Cuando nació mi hija Alba, a mediados de los 90 en Barcelona, no recuerdo más preocupación por su educación que sacarla de Cataluña, donde la inmersión lingüística sin criterio pedagógico alguno, presagiaba lo que finalmente ha ocurrido, generaciones enteras con severos problemas para comunicarse en castellano.
Salvado el obstáculo con una mudanza a Madrid antes de su escolarización, mi hija fue al mismo colegio y al mismo instituto al que había ido yo. Lo cierto es que la decisión no fue por cuestiones educativas sino por razones prácticas, me divorcié y vivir cerca de mi madre y mi hermana era una necesidad, pero tanto el Pintor Rosales, como sobre todo, el Ramiro de Maeztu, eran de las mejores opciones posibles dentro de la educación pública madrileña.
Durante todos esos años, jamás me cuestioné si estaba aprendiendo algo útil, si el sistema que utilizaban era el mejor para ella o cualquier otra cuestión pedagógica. De hecho, tuve la suerte de que la eligieran en el cole para estudiar la ESO en un programa piloto bilingüe de alemán que le proporcionó la oportunidad de terminar con un dominio razonable tanto de alemán como de inglés sus estudios obligatorios, lo que es una ventaja en el mundo laboral o eso pensaba yo.
Aprobó con buenas notas la selectividad y consiguió entrar en la Facultad de Enfermería, que es lo que ella deseaba y en cuatro años estaba trabajando en lo que le gustaba. Lástima que el destrozo de la sanidad pública, las condiciones laborales demenciales en las que están nuestros sanitarios y el abuso que de ellos hicimos durante la pandemia, la haya quemado hasta el punto de plantearse dejar su vocación. Malditos sean todos los responsables de ello.
Pero volviendo al tema que me ocupa hoy, la futura educación de mi nieto Manuel, que es lo que ha provocado que esté escribiendo esta entrada, lo cierto es que todo es completamente diferente ahora.

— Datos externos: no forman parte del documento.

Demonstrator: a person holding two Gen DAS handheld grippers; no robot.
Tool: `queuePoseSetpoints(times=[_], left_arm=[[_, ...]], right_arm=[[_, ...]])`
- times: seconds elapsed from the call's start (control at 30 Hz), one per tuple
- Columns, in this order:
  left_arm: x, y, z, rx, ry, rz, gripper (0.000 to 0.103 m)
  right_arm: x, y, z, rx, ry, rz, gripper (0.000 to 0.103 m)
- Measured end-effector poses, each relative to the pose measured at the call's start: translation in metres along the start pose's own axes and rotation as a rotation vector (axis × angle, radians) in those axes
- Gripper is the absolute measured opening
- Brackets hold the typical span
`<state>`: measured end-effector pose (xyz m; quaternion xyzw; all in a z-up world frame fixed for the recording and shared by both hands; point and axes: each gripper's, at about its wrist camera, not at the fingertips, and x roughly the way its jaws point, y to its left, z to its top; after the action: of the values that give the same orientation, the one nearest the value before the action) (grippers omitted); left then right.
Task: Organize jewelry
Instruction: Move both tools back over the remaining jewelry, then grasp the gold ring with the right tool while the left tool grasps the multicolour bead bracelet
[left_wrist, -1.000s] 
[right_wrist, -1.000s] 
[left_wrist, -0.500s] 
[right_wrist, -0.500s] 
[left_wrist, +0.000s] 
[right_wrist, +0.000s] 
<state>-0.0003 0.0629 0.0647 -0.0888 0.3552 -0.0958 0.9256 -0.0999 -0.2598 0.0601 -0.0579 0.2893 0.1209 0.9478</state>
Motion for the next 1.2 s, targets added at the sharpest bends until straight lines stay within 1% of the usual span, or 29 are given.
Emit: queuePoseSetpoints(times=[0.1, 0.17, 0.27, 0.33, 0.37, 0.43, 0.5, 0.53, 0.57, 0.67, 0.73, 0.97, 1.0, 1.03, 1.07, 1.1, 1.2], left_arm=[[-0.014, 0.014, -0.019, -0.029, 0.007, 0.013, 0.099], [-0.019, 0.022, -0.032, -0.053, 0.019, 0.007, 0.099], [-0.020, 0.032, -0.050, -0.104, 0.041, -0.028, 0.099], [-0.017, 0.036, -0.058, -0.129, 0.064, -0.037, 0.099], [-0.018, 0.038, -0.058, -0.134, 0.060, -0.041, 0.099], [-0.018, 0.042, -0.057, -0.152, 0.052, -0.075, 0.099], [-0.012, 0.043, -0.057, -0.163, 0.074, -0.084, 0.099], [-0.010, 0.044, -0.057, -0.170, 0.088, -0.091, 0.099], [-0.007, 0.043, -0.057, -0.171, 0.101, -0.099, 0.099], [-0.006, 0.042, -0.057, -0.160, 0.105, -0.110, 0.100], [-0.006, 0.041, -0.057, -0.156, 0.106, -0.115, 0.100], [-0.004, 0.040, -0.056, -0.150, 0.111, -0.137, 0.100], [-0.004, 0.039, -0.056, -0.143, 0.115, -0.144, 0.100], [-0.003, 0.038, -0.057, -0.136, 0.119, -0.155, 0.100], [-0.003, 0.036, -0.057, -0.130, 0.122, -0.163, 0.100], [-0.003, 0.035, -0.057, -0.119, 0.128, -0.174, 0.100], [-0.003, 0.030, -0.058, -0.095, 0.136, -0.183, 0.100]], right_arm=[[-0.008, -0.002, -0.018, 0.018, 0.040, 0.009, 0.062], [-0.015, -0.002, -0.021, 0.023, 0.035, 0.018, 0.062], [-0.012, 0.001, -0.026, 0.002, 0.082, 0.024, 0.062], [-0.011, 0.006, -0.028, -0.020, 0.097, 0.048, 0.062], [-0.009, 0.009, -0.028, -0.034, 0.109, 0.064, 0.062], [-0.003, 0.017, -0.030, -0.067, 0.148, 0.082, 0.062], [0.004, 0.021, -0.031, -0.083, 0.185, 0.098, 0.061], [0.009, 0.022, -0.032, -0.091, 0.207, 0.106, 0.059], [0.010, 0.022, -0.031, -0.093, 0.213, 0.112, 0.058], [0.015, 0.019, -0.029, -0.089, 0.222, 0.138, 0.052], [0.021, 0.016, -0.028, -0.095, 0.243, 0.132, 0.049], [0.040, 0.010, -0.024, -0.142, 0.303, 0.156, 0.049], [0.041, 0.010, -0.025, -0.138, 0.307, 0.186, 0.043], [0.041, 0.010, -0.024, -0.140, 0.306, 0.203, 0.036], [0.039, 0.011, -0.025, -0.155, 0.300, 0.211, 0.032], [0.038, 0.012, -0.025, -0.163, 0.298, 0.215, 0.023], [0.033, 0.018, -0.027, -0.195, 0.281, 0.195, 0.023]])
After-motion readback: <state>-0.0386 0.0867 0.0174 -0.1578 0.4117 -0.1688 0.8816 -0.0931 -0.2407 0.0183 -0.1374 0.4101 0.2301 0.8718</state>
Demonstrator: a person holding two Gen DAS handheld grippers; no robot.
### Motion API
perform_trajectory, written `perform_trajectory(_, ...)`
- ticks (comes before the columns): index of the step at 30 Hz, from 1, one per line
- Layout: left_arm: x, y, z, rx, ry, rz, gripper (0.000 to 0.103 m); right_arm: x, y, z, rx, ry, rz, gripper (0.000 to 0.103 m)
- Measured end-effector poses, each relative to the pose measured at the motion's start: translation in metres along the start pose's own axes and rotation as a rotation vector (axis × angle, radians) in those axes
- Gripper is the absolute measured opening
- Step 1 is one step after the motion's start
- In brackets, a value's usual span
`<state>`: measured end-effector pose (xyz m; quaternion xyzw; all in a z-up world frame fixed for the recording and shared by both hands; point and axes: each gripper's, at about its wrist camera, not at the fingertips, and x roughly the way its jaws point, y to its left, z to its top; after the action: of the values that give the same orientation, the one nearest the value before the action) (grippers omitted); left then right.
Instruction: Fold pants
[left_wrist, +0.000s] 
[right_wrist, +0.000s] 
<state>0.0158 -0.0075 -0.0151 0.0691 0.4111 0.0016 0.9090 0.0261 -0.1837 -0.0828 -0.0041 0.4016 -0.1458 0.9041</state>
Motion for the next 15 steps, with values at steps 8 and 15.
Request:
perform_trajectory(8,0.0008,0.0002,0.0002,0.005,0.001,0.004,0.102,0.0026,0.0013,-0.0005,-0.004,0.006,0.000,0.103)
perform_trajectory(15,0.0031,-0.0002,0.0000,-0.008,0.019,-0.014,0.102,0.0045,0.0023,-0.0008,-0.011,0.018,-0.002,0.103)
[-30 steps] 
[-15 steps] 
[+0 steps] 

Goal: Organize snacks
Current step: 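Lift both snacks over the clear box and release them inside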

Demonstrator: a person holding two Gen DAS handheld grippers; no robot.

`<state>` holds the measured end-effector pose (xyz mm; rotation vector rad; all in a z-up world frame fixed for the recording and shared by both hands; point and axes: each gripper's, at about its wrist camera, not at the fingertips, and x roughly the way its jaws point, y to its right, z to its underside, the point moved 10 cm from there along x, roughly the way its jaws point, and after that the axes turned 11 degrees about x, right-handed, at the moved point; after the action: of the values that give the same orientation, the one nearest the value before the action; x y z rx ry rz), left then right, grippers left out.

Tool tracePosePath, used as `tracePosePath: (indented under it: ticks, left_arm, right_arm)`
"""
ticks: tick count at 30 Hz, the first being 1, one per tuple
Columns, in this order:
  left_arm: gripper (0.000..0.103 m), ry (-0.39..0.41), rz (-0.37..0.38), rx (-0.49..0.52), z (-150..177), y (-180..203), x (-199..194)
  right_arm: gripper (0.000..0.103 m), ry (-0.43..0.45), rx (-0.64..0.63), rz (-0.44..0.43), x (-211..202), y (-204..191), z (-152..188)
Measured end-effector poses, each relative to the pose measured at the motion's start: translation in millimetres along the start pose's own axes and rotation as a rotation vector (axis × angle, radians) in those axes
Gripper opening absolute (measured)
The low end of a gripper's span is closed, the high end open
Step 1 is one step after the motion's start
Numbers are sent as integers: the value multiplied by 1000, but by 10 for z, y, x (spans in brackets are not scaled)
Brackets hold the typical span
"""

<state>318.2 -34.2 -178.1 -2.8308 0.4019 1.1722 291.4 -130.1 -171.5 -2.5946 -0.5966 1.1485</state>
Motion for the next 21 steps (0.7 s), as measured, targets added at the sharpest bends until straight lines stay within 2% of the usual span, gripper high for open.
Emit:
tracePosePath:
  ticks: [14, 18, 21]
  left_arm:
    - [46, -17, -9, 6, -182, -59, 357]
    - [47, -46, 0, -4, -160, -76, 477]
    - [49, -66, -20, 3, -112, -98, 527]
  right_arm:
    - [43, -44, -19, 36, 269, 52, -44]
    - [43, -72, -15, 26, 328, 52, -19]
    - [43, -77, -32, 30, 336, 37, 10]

No hablo de que haya cambiado la Ley Educativa, ya que probablemente la LOMLOE sea una buena norma, con su enfoque competencial y su voluntad de evaluar a los alumnos de manera continua. No solo vertiendo conocimientos en un examen sino también con habilidades prácticas pegadas al mundo en el que viven.
Lo que me preocupa es un sistema educativo asfixiado por la falta de inversión pública, con unos profesionales hartos de no ser tenidos en cuenta en las sucesivas reformas legales, ninguneados por los padres de sus alumnos y por la sociedad en general, cada vez peor formados y menos implicados.
Lo que me aterra es un sistema represivo, diseñado para inculcar miedo a pensar, a defender lo que uno piensa i menos aun a revelarse. Unos colegios e institutos que parecen cárceles y no lo digo en sentido figurado, estéticamente nada los diferencia de las instituciones penitenciarias: vallas cada vez más altas, seguridad en las puertas, controles en las entradas de los servicios, restricción del uso de móviles…
Me preocupa que aprenda poco y aprenda mal. Poco en cuanto a conocimientos y mal en cuanto a herramientas para defenderse en un futuro cada día más complejo, incierto y oscuro.
Me preocupa que no disfrute del colegio, del aprendizaje, del descubrimiento de cosas nuevas, de los amigos que acaban siendo tus hermanos, del patio y sus leyes no escritas, de los profes duros que te hacen resilente y de los buenos, de esos que te dejan una huella imborrable para siempre.
Me preocupa que llegue a ser un adulto joven en un mundo en declive para el que solo será mano de obra barata, carne de cañón para este neocapitalismo feroz, reemplazable si se quiebra, útil solo si se adapta a las normas, si cumple con su papel preestablecido y si no se cuestiona el orden natural de las cosas.
Quiero que sea feliz, por encima de todas las cosas, pero quiero que pueda ser feliz sin necesidad de que su abuela esté cavilando cómo protegerlo, ayudarlo, acompañarlo.
Quiero que sea feliz porque crezca en un mundo al que le importen nuestros niños. Porque esté rodeado de buenos profesionales, en la educación, en la sanidad, en todo lo público, que es lo de todos y cuya única función debería ser mejorar nuestras vidas.
¡Joder, quiero que sea feliz, sin más!